#### Dataset excerpts ####

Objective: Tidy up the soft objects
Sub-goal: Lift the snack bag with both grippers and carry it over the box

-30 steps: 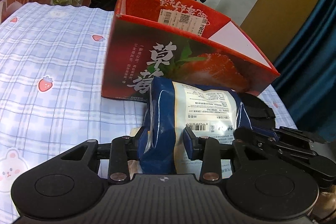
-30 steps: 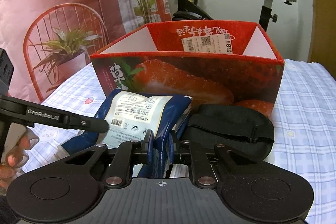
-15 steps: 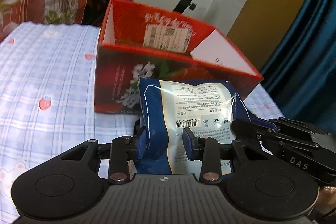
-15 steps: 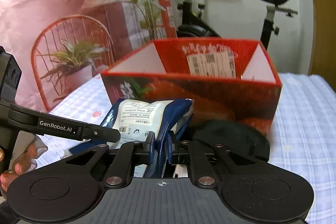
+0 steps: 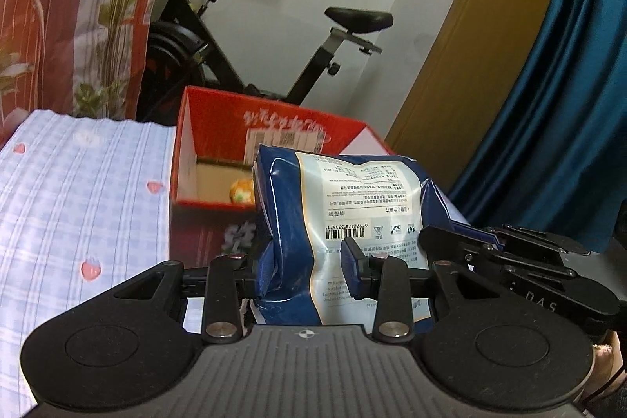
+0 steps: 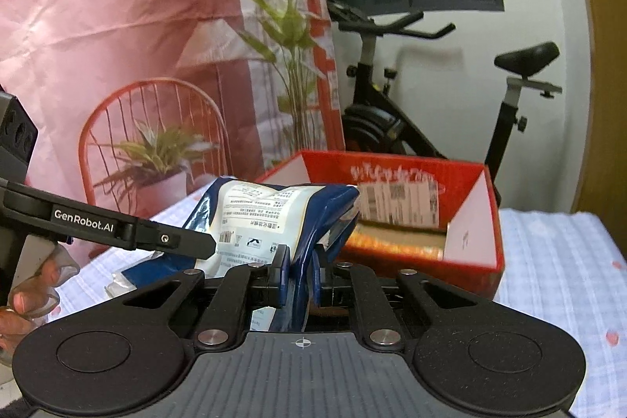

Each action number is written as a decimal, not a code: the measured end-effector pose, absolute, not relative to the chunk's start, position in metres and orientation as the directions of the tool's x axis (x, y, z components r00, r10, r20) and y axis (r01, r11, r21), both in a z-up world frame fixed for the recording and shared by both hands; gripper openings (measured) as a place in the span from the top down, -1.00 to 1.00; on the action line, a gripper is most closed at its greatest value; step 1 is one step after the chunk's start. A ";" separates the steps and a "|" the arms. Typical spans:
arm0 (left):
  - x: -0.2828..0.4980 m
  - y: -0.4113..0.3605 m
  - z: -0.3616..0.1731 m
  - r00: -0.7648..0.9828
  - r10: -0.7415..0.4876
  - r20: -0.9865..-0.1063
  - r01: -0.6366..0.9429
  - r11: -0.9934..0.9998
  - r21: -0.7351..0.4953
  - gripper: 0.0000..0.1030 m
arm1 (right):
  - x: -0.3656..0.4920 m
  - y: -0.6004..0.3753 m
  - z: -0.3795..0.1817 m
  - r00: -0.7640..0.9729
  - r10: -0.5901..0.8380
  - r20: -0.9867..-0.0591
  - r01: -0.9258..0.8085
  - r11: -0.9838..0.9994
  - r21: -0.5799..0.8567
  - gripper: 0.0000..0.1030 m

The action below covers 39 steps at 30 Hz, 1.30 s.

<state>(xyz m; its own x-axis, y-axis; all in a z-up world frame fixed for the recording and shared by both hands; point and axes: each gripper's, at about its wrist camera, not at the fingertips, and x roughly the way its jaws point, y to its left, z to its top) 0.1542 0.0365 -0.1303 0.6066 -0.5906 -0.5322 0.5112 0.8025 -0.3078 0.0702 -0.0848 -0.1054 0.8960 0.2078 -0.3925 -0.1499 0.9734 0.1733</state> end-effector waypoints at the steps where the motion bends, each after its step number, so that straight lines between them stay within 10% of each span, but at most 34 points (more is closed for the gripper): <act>1: 0.156 0.036 -0.129 0.607 -0.593 -0.528 0.511 0.801 -0.312 0.26 | 0.072 -0.086 -0.102 0.897 0.210 -0.388 -0.153 0.973 0.172 0.79; 22: 0.254 0.009 -0.113 0.672 -0.529 -0.518 0.430 0.849 -0.308 0.26 | 0.184 -0.121 -0.068 0.900 0.227 -0.372 -0.206 0.974 0.096 0.81; 39: 0.307 -0.015 -0.142 0.670 -0.385 -0.634 0.377 0.913 -0.155 0.26 | 0.290 -0.121 -0.115 0.809 0.188 -0.557 -0.190 0.980 0.055 0.80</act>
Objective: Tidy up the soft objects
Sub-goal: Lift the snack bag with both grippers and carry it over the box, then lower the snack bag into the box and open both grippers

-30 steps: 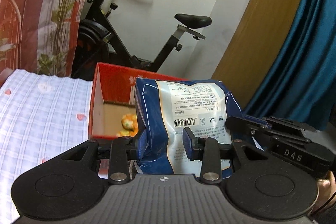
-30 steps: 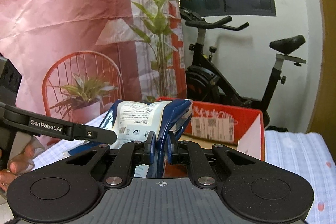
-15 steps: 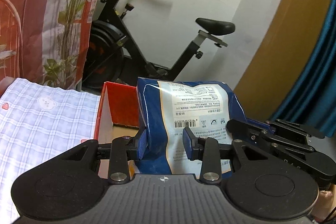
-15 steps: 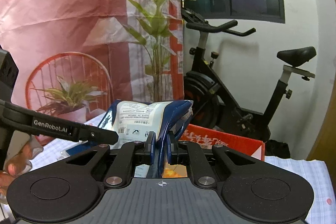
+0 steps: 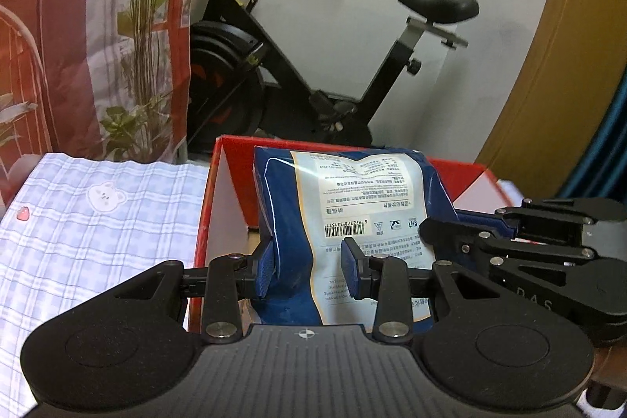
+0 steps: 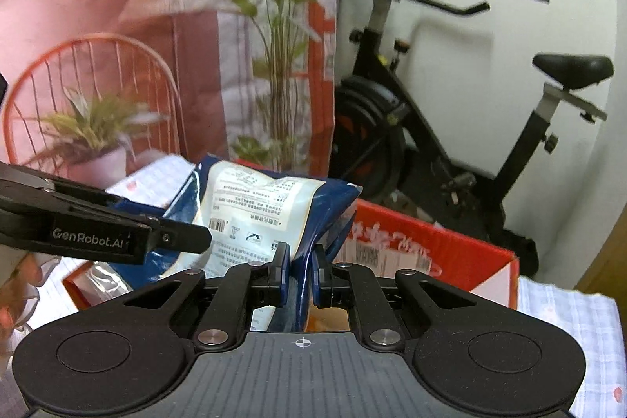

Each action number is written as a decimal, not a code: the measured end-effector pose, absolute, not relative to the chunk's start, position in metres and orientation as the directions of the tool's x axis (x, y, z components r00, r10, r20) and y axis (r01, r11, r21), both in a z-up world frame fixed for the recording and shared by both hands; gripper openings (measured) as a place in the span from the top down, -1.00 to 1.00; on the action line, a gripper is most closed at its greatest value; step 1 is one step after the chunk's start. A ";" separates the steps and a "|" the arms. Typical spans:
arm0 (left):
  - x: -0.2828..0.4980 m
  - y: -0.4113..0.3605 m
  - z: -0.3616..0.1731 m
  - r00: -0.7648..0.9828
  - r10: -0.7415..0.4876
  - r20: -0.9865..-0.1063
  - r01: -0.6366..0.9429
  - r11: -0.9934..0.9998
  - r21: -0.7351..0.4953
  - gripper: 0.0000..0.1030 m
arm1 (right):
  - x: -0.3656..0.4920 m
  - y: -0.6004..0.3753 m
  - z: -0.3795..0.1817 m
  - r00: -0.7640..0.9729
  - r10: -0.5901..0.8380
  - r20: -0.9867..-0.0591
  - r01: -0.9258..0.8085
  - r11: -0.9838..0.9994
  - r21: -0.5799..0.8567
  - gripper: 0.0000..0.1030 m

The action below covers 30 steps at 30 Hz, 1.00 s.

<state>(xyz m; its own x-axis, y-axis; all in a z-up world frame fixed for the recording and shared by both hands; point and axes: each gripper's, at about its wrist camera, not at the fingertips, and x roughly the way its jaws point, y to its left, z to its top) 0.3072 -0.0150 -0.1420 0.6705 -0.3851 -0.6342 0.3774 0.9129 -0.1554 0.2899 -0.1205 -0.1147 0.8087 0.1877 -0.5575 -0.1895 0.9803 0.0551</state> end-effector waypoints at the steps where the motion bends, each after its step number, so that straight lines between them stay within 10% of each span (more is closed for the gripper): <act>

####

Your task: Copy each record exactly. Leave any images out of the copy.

Solved exercise:
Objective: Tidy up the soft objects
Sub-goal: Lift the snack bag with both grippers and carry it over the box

-30 steps: 
-30 steps: 
-15 steps: 
-15 steps: 
+0 steps: 
+0 steps: 

Each action number is written as a decimal, not a code: the measured end-effector pose, absolute, not relative to the chunk's start, position in metres and orientation as the directions of the tool's x axis (x, y, z components r00, r10, r20) and y axis (r01, r11, r21), both in a z-up world frame fixed for the recording and shared by both hands; gripper openings (measured) as a place in the span from the top down, -1.00 to 1.00; on the action line, a gripper is most closed at its greatest value; step 1 is one step after the chunk's start. A ";" separates the steps and a "|" the arms. Typical spans:
arm0 (left):
  - x: -0.2828..0.4980 m
  - y: -0.4113..0.3605 m
  - z: -0.3616..0.1731 m
  - r00: -0.7648..0.9828
  - r10: -0.7415..0.4876
  - r20: -0.9865..-0.1063
  - r01: -0.6366..0.9429
  - r11: -0.9934..0.9998
  - r21: -0.7351..0.4953
  - gripper: 0.0000..0.1030 m
arm1 (right):
  - x: -0.3656..0.4920 m
  - y: -0.6004..0.3753 m
  - z: -0.3795..0.1817 m
  - r00: -0.7640..0.9729
  - r10: -0.5901..0.8380
  - r20: -0.9867..-0.0591
  - r01: -0.9258..0.8085
  - r11: -0.9838..0.9994
  - r21: -0.5799..0.8567
  - gripper: 0.0000..0.1030 m

The action below covers 39 steps at 30 Hz, 1.30 s.

<state>(xyz m; its own x-axis, y-axis; all in a z-up world frame fixed for the recording and shared by both hands; point and axes: each gripper's, at about its wrist camera, not at the fingertips, and x roughly the way its jaws point, y to its left, z to its top) 0.1542 0.0365 -0.1303 0.6066 -0.5906 -0.5322 0.5112 0.8025 -0.3078 0.0702 -0.0848 -0.1054 0.8960 0.2078 -0.3925 -0.1499 0.9734 0.1733</state> end-effector waypoints at the steps where the motion bends, each after its step number, so that straight lines between them stay within 10% of each span, but at most 34 points (more is closed for the gripper): <act>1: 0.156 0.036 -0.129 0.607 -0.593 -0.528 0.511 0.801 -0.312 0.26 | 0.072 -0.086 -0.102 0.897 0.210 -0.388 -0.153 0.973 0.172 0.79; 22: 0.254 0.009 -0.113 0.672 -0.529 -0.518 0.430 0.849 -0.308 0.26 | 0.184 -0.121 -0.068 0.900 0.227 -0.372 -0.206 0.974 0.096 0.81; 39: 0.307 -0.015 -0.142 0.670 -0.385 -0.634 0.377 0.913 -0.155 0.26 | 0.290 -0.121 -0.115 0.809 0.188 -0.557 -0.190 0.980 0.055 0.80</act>
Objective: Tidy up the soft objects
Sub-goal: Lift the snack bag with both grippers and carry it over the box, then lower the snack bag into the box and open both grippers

-30 steps: 
-30 steps: 
-15 steps: 
-15 steps: 
+0 steps: 
+0 steps: 

Each action number is written as a decimal, not a code: the measured end-effector pose, absolute, not relative to the chunk's start, position in metres and orientation as the directions of the tool's x axis (x, y, z components r00, r10, r20) and y axis (r01, r11, r21), both in a z-up world frame fixed for the recording and shared by both hands; gripper openings (measured) as a place in the span from the top down, -1.00 to 1.00; on the action line, a gripper is most closed at its greatest value; step 1 is one step after the chunk's start. A ";" separates the steps and a "|" the arms. Typical spans:
arm0 (left):
  - x: -0.2828..0.4980 m
  - y: -0.4113..0.3605 m
  - z: -0.3616..0.1731 m
  - r00: -0.7648..0.9828
  - r10: -0.7415..0.4876
  - r20: -0.9865..-0.1063
  - r01: -0.6366..0.9429
  - r11: -0.9934..0.9998
  - r21: -0.7351..0.4953
  - gripper: 0.0000..0.1030 m
arm1 (right):
  - x: -0.3656..0.4920 m
  - y: -0.6004..0.3753 m
  - z: -0.3795..0.1817 m
  - r00: -0.7640..0.9729
  - r10: -0.5901..0.8380
  - r20: -0.9867..-0.0591
  - r01: -0.9258..0.8085
  - r11: -0.9838..0.9994
  - r21: -0.5799..0.8567
  - gripper: 0.0000..0.1030 m

The action below covers 30 steps at 30 Hz, 1.00 s.

<state>(xyz m; its own x-axis, y-axis; all in a z-up world frame fixed for the recording and shared by both hands; point and axes: each gripper's, at about its wrist camera, not at the fingertips, and x roughly the way its jaws point, y to its left, z to its top) 0.3072 -0.0150 -0.1420 0.6705 -0.3851 -0.6342 0.3774 0.9129 -0.1554 0.2899 -0.1205 -0.1147 0.8087 0.1877 -0.5575 -0.1895 0.9803 0.0551</state> end-effector waypoints at the steps where the motion bends, each after its step number, so that straight lines between them stay within 10% of each span (more is closed for the gripper): <act>

The work on this exercise has been finished.